### Activity
Look below for the line with "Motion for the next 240" and the line with "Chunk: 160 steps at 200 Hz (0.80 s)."; repeat exactly those two lines and all lines between them, but no pictures.

### Task material

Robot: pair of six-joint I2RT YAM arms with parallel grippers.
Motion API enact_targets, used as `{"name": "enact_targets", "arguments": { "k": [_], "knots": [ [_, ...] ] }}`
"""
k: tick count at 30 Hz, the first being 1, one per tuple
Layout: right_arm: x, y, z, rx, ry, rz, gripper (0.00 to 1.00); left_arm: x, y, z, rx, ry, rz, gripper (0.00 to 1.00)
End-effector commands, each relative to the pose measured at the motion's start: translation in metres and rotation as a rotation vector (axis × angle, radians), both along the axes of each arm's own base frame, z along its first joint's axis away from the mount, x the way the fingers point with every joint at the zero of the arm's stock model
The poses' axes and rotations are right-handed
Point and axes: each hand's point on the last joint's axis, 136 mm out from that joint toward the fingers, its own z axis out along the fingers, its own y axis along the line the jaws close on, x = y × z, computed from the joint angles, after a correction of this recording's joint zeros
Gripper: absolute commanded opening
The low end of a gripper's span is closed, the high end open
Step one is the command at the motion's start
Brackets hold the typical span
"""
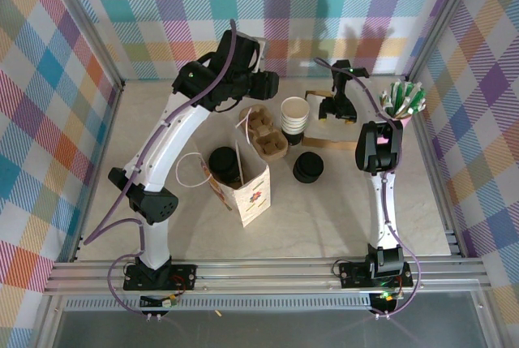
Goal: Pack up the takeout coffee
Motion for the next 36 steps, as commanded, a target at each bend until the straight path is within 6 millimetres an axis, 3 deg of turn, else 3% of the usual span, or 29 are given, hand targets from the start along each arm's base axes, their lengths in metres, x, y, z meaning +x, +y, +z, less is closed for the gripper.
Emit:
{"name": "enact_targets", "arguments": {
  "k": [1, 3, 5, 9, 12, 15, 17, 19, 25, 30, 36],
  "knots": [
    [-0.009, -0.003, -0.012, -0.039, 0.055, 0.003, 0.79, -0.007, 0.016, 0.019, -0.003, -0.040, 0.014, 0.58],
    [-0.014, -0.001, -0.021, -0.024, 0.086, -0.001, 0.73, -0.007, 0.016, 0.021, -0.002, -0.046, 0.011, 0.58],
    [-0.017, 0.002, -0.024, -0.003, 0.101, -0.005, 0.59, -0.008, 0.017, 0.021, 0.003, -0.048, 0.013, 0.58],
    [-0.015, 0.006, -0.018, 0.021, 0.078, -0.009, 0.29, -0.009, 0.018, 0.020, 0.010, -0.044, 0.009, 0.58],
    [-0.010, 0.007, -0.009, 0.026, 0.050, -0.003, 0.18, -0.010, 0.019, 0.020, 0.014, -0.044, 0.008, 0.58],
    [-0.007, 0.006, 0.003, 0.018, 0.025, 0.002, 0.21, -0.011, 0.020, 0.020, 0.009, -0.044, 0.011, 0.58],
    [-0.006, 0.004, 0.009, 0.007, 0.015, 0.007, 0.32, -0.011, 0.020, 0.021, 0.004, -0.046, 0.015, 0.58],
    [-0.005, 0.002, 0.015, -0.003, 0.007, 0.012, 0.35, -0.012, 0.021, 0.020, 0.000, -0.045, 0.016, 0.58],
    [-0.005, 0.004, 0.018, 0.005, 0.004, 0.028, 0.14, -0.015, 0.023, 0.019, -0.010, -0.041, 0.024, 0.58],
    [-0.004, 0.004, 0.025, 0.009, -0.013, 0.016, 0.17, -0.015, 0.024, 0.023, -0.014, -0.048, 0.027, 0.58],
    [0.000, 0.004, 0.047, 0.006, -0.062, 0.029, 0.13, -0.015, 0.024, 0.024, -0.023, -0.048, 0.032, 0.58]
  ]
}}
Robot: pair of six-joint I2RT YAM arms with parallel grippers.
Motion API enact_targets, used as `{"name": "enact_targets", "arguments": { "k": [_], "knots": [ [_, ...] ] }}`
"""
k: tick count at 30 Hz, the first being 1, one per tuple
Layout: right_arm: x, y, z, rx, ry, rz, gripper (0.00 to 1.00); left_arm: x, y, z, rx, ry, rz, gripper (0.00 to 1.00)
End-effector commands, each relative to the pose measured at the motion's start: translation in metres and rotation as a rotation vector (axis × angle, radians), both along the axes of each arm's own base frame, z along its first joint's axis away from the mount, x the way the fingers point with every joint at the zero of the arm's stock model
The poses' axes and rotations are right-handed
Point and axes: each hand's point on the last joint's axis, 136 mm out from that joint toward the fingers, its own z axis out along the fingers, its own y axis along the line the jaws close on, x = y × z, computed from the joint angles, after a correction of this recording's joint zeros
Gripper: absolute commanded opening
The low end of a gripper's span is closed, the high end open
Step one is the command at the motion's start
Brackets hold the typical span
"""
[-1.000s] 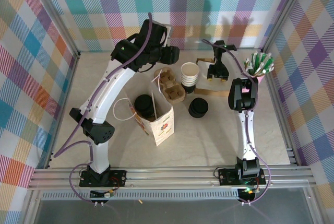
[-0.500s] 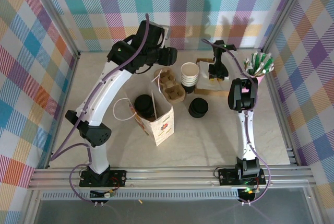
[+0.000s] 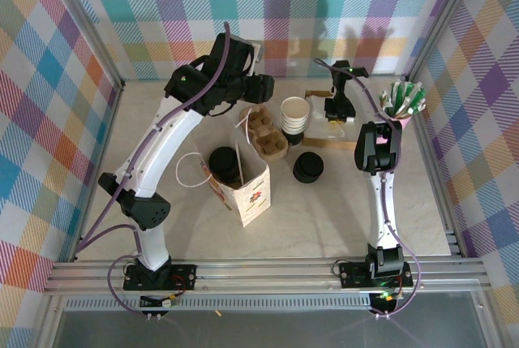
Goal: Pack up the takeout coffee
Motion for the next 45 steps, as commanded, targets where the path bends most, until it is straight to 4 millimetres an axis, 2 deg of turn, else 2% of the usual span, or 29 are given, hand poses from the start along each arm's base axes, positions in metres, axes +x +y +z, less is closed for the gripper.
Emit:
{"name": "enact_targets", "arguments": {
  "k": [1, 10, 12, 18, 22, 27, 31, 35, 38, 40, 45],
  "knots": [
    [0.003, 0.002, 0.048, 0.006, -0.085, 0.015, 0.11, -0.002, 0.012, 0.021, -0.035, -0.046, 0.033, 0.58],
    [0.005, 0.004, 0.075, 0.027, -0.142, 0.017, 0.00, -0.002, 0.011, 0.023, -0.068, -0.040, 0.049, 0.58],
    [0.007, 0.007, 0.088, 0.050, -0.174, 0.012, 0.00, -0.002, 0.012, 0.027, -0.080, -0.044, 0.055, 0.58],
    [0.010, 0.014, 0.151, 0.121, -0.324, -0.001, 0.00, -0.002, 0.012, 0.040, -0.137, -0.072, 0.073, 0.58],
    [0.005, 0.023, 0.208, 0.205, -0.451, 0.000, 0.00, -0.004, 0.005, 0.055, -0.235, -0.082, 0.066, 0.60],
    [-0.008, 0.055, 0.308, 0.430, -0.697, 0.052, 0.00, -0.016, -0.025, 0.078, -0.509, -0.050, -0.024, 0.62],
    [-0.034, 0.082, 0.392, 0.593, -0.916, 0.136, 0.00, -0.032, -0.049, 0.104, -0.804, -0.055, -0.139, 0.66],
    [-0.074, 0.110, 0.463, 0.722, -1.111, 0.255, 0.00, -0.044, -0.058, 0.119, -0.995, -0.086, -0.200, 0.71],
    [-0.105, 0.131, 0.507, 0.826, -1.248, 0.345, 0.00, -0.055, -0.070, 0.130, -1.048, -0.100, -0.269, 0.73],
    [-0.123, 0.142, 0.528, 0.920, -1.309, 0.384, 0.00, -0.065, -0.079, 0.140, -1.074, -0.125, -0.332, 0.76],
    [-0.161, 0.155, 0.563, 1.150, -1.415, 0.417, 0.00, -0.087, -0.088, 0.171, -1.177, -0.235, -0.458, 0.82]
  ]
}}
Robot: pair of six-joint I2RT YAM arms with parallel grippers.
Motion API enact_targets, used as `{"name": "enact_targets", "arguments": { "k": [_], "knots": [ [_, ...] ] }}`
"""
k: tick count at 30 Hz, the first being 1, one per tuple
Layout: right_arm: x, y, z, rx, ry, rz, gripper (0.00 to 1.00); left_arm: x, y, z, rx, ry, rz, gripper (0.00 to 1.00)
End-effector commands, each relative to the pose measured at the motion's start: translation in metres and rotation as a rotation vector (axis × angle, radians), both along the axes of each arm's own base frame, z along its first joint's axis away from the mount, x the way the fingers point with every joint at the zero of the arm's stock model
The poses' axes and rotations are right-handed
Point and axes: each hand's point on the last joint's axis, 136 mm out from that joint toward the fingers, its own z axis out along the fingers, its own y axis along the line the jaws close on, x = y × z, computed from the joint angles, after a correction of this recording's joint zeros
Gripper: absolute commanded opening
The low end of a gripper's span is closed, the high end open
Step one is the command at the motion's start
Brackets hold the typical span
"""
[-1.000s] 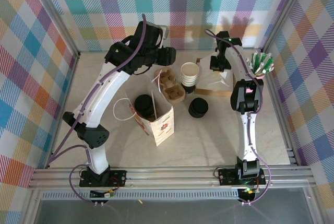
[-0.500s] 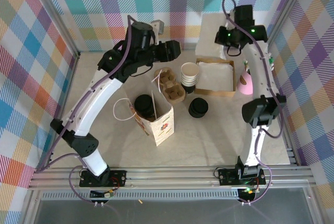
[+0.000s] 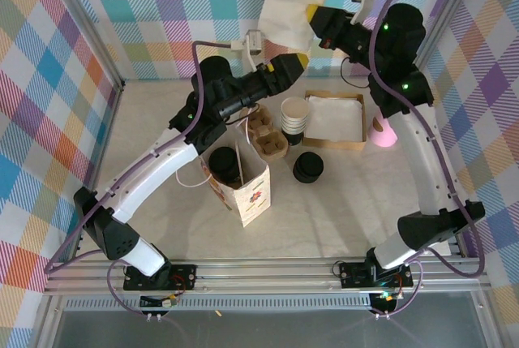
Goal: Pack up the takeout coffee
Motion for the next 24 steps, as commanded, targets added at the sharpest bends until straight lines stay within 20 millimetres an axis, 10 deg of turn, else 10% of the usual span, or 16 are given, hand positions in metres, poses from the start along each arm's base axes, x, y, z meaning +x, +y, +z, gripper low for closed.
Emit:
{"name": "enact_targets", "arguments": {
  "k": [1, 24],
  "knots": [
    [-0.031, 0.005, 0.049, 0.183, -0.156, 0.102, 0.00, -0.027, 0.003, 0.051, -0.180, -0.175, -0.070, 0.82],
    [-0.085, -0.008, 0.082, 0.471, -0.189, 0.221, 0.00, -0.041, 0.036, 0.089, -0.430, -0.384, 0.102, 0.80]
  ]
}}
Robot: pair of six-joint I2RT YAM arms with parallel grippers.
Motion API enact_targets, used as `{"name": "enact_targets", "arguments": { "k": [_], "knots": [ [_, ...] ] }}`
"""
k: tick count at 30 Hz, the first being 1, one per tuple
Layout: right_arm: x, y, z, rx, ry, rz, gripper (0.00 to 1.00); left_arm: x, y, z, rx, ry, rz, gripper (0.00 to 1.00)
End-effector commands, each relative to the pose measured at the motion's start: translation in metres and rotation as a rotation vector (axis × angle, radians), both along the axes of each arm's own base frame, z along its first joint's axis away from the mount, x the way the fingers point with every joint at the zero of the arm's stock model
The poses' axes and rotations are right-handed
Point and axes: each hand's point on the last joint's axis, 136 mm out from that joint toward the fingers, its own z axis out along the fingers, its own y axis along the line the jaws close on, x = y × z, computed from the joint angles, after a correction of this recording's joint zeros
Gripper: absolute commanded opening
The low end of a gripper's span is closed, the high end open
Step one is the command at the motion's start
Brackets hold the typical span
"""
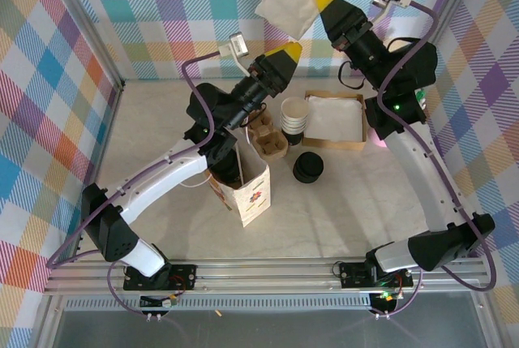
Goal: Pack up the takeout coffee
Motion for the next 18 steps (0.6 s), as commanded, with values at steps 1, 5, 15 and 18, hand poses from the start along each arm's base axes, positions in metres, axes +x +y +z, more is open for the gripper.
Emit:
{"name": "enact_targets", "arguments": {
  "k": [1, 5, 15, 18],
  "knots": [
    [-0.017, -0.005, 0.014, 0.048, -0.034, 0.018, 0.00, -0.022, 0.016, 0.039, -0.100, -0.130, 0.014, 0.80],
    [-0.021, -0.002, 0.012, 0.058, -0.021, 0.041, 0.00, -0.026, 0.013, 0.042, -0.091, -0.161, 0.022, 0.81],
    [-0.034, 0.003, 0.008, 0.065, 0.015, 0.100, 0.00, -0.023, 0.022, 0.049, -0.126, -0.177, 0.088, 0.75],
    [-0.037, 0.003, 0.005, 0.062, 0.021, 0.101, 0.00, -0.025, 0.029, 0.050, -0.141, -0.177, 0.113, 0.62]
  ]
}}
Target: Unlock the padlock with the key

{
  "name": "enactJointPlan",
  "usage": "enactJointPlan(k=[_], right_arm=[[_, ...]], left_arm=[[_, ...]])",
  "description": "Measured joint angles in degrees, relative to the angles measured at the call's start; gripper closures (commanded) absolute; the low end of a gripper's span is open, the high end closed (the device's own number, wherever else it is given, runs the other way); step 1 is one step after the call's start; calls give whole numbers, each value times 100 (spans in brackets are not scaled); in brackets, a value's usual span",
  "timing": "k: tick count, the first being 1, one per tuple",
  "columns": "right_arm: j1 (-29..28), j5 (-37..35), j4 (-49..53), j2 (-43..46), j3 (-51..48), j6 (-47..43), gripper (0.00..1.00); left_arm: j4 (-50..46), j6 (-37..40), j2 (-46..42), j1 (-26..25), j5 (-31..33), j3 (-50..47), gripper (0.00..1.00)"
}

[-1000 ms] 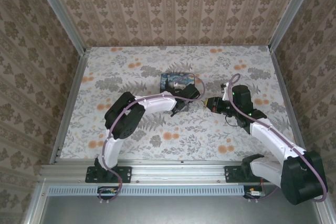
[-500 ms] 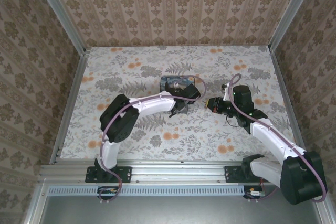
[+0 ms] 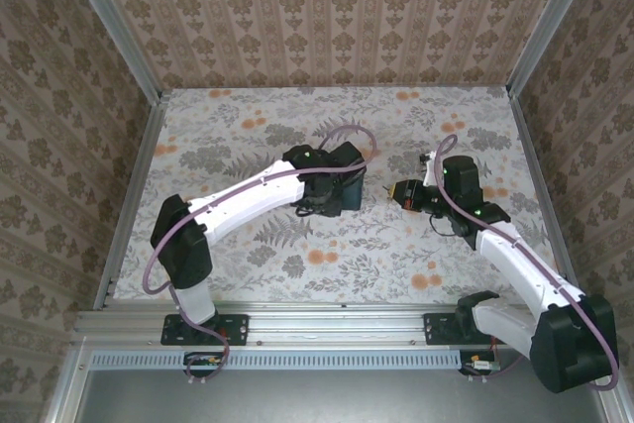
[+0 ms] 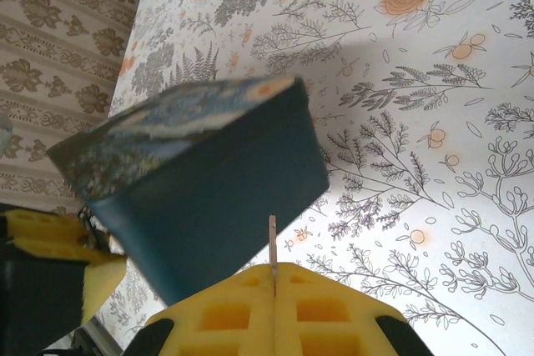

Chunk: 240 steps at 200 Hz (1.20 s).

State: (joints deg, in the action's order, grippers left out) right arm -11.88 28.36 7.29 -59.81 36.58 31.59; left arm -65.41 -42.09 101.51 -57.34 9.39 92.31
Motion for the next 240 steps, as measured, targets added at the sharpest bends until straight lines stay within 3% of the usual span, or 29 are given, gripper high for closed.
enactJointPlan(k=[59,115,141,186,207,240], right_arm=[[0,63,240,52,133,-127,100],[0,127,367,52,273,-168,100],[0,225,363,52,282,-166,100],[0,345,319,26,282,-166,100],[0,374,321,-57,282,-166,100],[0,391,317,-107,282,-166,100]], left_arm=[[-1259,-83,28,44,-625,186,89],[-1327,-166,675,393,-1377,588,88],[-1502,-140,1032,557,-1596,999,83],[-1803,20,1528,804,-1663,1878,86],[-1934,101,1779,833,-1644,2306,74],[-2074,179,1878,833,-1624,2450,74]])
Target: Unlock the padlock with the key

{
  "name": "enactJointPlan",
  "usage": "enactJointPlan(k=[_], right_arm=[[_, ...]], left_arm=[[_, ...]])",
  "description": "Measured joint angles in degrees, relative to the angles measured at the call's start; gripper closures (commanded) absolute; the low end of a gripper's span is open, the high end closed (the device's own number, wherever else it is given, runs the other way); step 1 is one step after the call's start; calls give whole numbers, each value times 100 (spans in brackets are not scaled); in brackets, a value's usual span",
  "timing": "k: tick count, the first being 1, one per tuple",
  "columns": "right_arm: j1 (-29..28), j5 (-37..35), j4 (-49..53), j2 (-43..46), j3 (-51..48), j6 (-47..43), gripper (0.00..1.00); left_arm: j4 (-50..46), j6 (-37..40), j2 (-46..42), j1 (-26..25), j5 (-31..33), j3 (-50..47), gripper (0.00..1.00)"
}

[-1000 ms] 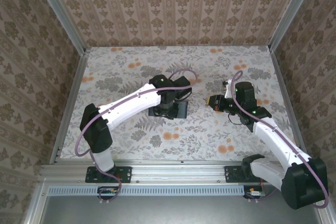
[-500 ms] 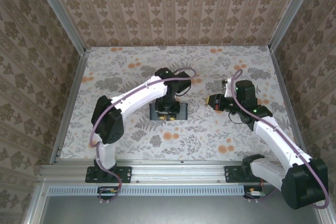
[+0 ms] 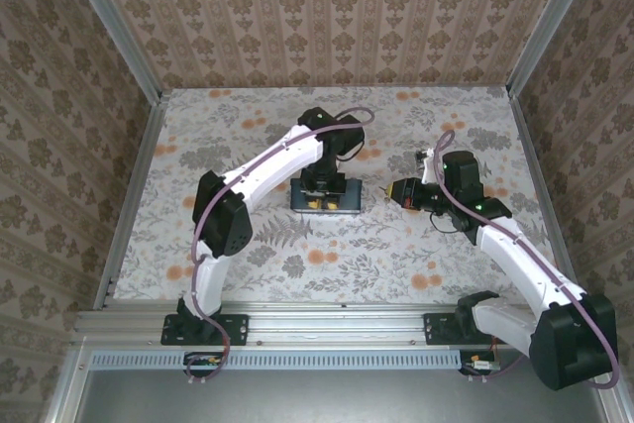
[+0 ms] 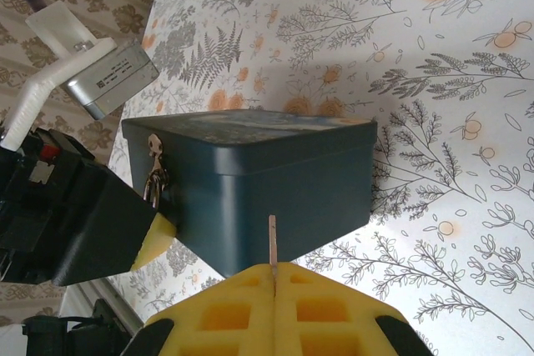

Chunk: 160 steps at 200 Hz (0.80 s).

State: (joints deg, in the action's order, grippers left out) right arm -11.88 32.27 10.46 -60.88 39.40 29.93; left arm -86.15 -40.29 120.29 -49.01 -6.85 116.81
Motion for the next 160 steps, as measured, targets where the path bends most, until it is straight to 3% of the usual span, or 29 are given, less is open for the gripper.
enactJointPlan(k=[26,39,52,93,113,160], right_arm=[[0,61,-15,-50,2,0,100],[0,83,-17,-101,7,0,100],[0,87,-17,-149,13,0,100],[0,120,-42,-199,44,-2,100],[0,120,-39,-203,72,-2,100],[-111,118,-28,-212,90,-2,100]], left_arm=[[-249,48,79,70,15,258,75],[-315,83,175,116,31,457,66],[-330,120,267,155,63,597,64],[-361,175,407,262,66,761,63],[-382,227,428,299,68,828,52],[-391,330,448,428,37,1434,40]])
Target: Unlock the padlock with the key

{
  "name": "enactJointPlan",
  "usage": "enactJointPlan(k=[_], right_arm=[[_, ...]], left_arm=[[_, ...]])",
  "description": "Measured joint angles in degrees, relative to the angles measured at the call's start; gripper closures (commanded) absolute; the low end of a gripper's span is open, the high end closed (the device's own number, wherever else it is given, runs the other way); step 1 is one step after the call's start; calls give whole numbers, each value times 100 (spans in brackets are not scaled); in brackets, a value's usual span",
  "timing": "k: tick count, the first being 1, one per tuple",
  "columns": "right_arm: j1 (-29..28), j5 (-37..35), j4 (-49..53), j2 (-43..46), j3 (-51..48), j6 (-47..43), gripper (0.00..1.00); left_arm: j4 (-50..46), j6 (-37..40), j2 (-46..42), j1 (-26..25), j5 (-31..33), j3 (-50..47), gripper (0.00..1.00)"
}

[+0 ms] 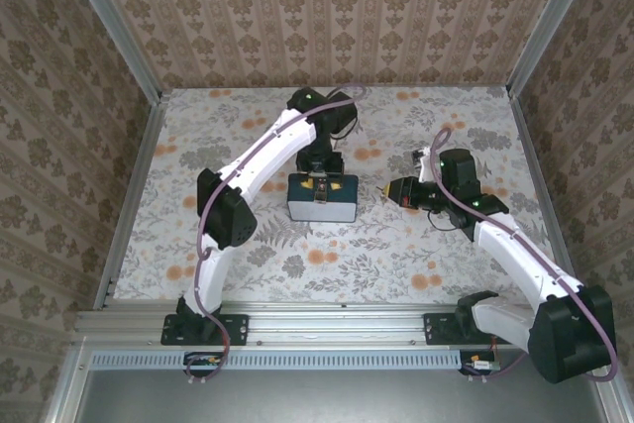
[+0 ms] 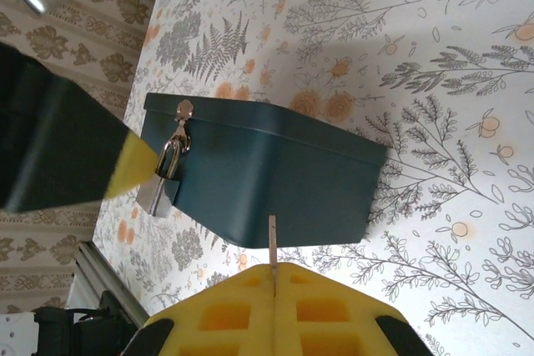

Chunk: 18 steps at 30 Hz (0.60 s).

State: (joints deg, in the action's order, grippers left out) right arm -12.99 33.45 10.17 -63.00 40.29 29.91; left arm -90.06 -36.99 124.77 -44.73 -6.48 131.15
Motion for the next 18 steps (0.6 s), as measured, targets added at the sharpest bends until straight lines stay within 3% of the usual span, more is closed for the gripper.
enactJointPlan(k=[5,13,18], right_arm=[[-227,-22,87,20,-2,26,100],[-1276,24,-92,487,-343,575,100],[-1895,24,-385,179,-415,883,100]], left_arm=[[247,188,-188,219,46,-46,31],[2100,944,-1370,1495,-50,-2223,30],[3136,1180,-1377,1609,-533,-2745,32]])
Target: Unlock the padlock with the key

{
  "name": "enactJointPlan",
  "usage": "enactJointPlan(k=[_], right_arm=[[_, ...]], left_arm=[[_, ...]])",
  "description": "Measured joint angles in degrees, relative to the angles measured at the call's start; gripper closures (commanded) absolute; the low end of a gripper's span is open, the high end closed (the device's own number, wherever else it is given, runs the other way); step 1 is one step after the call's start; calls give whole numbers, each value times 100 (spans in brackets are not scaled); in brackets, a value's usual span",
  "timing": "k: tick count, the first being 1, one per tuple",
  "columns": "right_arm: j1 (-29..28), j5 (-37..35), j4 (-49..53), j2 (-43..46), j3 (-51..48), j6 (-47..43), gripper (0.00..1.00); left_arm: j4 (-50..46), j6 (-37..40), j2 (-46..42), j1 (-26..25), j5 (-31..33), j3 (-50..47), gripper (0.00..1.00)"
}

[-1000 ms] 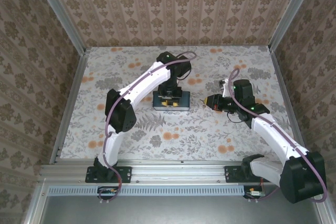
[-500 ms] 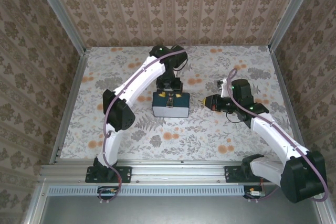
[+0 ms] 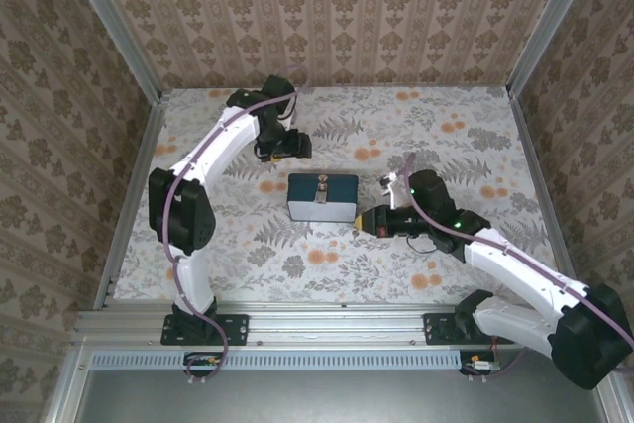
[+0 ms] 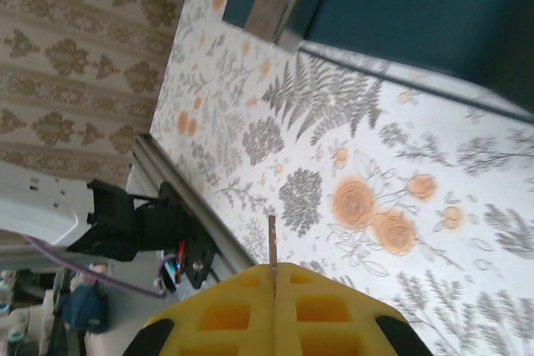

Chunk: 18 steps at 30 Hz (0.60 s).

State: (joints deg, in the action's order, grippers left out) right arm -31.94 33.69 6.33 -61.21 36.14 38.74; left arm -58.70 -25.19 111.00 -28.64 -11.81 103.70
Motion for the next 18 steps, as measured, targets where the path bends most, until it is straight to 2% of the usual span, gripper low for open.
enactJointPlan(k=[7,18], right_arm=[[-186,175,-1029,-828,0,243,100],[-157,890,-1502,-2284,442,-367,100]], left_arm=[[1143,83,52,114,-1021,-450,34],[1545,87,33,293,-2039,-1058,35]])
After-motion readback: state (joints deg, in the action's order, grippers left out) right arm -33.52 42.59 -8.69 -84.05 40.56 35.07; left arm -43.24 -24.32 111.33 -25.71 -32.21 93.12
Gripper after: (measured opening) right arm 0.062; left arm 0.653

### Solution
Motion for the next 240 steps, as measured, targets added at the sharpest bends until straight lines stay within 3% of the usual span, or 29 are given, gripper high for closed.
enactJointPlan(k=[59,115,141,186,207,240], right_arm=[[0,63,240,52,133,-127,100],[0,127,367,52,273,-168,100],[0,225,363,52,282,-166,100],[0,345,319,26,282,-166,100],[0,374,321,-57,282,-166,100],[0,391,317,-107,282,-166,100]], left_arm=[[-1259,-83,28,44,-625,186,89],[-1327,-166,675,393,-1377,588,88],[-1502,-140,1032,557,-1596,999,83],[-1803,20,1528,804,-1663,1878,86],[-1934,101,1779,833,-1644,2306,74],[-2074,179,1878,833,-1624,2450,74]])
Target: Unlock the padlock with the key

{
  "name": "enactJointPlan",
  "usage": "enactJointPlan(k=[_], right_arm=[[_, ...]], left_arm=[[_, ...]])",
  "description": "Measured joint angles in degrees, relative to the angles measured at the call's start; gripper closures (commanded) absolute; the low end of a gripper's span is open, the high end closed (the device's own number, wherever else it is given, runs the other way); step 1 is one step after the call's start; calls give whole numbers, each value times 100 (spans in brackets are not scaled); in brackets, a value's usual span",
  "timing": "k: tick count, the first being 1, one per tuple",
  "columns": "right_arm: j1 (-29..28), j5 (-37..35), j4 (-49..53), j2 (-43..46), j3 (-51..48), j6 (-47..43), gripper (0.00..1.00); left_arm: j4 (-50..46), j6 (-37..40), j2 (-46..42), j1 (-26..25), j5 (-31..33), j3 (-50..47), gripper (0.00..1.00)"
}

[-1000 ms] 
[-500 ms] 
[+0 ms] 
[+0 ms] 

Chunk: 160 steps at 200 Hz (0.80 s).

No further answer is required.